"Ważny dzień w walce o czystość Wojska Polskiego: służby zatrzymały podejrzanego o udział w obcym wywiadzie i podejrzanych o handel narkotykami" - napisał późnym wieczorem na Twitterze minister obrony Tomasz Siemioniak.
Zatrzymań dokonały Agencja Bezpieczeństwa Wewnętrznego i Żandarmeria Wojskowa. Pułkownika Wojska Polskiego zatrzymano w godzinach porannych. "To poważna sprawa i niebanalny oficer, który posiadał dużą wiedzę" - powiedział informator portalu tvn24.pl.

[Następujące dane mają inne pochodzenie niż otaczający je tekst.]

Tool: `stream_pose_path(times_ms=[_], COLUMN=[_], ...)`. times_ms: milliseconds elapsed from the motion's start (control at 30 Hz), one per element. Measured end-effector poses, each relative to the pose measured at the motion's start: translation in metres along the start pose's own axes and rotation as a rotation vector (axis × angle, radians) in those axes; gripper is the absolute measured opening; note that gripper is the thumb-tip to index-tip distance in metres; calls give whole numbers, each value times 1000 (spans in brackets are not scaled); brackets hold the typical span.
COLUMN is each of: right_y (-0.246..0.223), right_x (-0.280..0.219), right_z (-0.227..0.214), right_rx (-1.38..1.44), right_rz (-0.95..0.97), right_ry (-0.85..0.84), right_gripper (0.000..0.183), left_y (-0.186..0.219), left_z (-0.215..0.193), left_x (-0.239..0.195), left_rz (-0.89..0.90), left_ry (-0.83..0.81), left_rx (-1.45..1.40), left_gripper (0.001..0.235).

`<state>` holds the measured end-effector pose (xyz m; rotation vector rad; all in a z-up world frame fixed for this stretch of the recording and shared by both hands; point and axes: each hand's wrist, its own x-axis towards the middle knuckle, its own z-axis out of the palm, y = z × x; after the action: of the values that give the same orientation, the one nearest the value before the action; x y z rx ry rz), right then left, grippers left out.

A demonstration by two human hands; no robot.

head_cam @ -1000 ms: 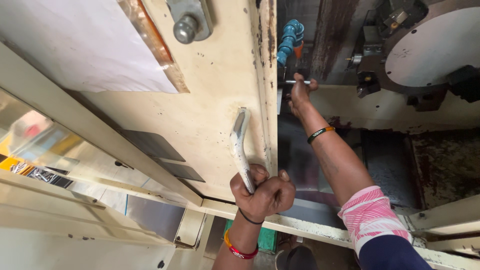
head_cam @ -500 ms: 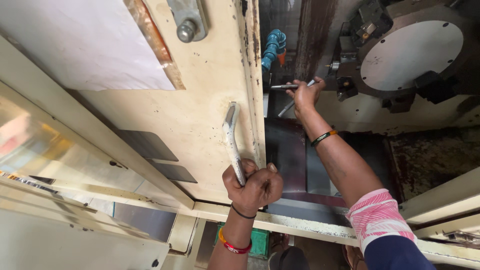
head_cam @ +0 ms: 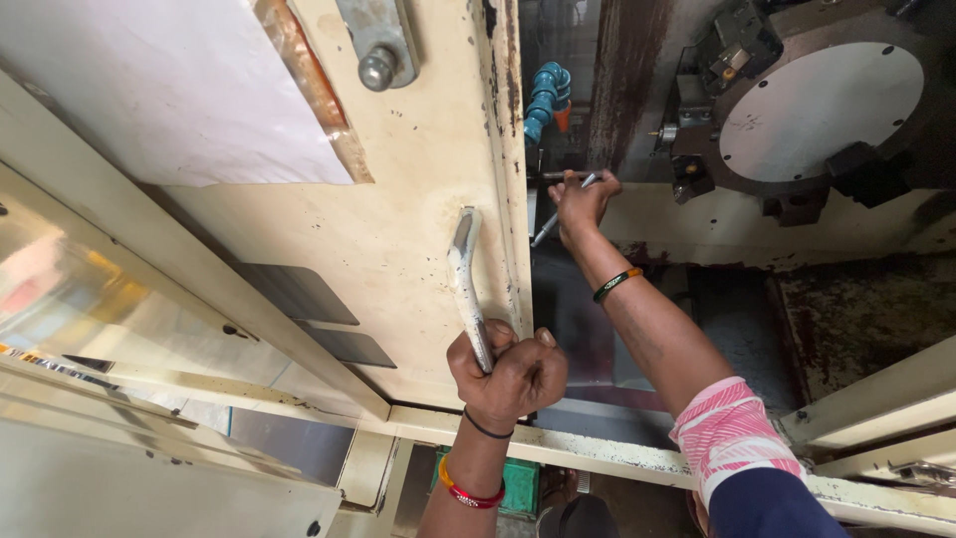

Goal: The person uses a metal rod to turn a lock on a machine door, then opens the door to reach inside and adjust a component. The person closes the door and repeats the locking and unlocking process.

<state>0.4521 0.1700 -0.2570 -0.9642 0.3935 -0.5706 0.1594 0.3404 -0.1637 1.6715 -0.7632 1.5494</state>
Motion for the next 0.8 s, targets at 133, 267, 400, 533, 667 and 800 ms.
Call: stream_pose_path(times_ms=[133, 267, 400, 533, 667, 800], right_y=[17, 46, 58, 45, 30, 21], right_x=[1, -1, -10, -17, -22, -28], right_z=[-8, -13, -20, -22, -27, -24], right_rx=[-51, -28, -42, 7, -29, -56], right_rz=[-59, -122, -165, -54, 27, 56], right_ry=[-107, -258, -286, -289, -315, -340], right_gripper=[55, 56, 66, 74, 82, 84], left_y=[0, 1, 2, 1, 2, 2], left_z=[-2, -3, -2, -2, -3, -5], left_x=[0, -3, -7, -9, -12, -11], left_rz=[-9, -1, -18, -67, -45, -50], left_ry=[-16, -22, -9, -39, -38, -49], left_rx=[-13, 46, 51, -9, 29, 22], left_gripper=[25, 26, 26, 25, 24, 24])
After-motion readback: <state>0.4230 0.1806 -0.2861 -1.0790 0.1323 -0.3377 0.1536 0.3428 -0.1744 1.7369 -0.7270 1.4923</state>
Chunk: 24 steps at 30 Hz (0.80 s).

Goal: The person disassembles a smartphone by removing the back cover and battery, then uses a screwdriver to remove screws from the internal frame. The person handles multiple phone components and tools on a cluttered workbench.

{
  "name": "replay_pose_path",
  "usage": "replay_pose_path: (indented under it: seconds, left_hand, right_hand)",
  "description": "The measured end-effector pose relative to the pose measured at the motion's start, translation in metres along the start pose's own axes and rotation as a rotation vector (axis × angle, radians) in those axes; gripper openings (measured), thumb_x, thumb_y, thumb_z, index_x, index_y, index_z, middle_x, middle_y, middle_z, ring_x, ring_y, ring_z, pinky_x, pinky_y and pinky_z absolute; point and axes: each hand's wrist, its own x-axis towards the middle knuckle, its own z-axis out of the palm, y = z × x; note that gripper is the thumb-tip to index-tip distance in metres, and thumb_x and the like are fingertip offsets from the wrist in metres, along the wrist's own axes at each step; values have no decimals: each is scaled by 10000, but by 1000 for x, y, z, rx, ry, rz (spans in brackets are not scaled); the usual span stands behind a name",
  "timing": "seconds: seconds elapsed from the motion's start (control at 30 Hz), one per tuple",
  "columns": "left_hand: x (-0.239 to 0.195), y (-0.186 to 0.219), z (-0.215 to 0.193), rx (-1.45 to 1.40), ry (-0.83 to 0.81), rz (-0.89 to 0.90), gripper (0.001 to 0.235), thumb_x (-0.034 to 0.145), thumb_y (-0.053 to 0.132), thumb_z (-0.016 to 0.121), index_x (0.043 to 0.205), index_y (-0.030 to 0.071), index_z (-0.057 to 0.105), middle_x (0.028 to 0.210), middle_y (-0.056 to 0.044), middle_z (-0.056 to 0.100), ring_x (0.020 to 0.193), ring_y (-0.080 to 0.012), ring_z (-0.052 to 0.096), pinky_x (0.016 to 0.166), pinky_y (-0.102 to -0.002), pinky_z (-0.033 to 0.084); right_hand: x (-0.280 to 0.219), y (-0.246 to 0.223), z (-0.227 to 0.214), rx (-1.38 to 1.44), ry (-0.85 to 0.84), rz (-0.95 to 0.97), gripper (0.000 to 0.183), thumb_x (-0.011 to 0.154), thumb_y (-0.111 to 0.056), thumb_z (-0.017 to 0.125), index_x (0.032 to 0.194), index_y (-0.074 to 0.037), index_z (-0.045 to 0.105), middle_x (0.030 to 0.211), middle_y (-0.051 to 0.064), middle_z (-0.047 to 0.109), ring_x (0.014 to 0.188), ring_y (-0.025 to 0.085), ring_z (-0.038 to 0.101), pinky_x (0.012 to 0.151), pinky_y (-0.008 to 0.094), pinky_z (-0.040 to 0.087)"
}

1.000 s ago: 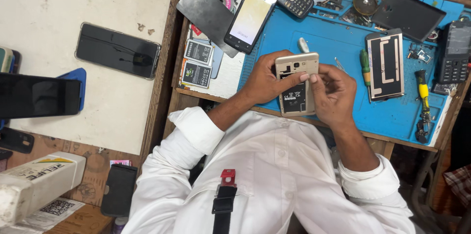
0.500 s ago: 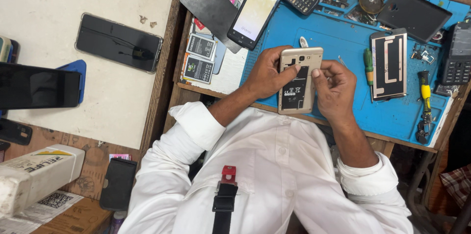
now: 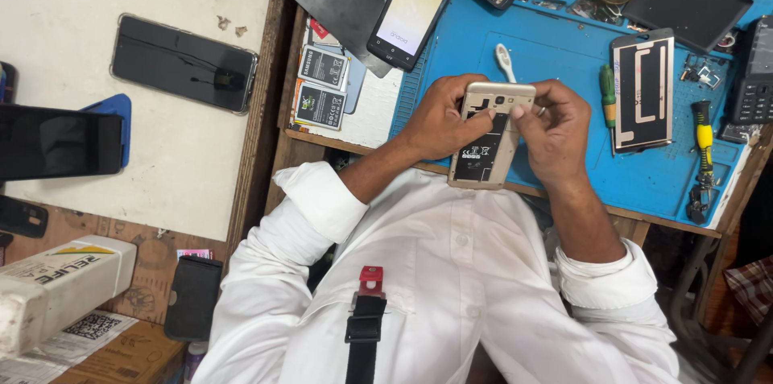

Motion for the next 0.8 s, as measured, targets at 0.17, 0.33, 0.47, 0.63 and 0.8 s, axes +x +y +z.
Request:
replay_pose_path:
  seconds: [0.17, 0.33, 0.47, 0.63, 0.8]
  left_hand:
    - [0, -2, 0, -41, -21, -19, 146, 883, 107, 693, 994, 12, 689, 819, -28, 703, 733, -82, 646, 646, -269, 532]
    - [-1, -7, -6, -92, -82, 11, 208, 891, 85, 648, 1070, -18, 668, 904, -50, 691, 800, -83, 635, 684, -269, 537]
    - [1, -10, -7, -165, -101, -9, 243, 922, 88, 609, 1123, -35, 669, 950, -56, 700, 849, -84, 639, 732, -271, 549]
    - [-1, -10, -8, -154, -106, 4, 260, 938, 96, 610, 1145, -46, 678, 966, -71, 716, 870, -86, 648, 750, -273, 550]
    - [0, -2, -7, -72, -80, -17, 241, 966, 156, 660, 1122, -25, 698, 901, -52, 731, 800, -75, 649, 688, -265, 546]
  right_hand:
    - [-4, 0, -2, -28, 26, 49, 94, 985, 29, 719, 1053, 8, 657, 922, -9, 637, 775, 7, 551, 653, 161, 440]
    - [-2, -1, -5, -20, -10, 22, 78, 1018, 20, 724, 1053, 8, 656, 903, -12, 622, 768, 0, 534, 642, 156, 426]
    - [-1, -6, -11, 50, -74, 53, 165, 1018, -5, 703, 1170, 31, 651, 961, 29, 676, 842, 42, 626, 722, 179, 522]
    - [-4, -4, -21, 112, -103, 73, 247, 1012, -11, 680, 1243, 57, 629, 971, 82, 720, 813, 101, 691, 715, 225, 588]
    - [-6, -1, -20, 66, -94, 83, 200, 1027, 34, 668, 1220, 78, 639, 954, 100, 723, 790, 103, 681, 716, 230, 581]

Jak ustaliło nieoficjalnie Radio ZET, oficer zajmował się wojskowymi systemami komputerowymi.
Obecnie funkcjonariusze ABW i żołnierze Żandarmerii Wojskowej prowadzą czynności procesowe na terenie jednego z departamentów Ministerstwa Obrony Narodowej przy Al. Niepodległości w Warszawie.
Zatrzymany prawnik to - jak donosi Radio ZET - mężczyzna z podwójnym obywatelstwem (polsko-rosyjskim). Radio informuje, choć obaj mężczyźni nie współpracowali ze sobą, a śledztwa prowadziły dwie odrębne prokuratury, akcję zatrzymania przeprowadzono w tym samym czasie.
Nadzór nad czynnościami sprawuje prokuratura wojskowa.
Informację potwierdził na Twitterze rzecznik resortu obrony. MON informuje,że dziś na podstawie materiałów zgromadzonych przez SKW dokonano zatrzymania oficera WP w związku z podejrzeniem jego udziału w obcym wywiadzie - napisał.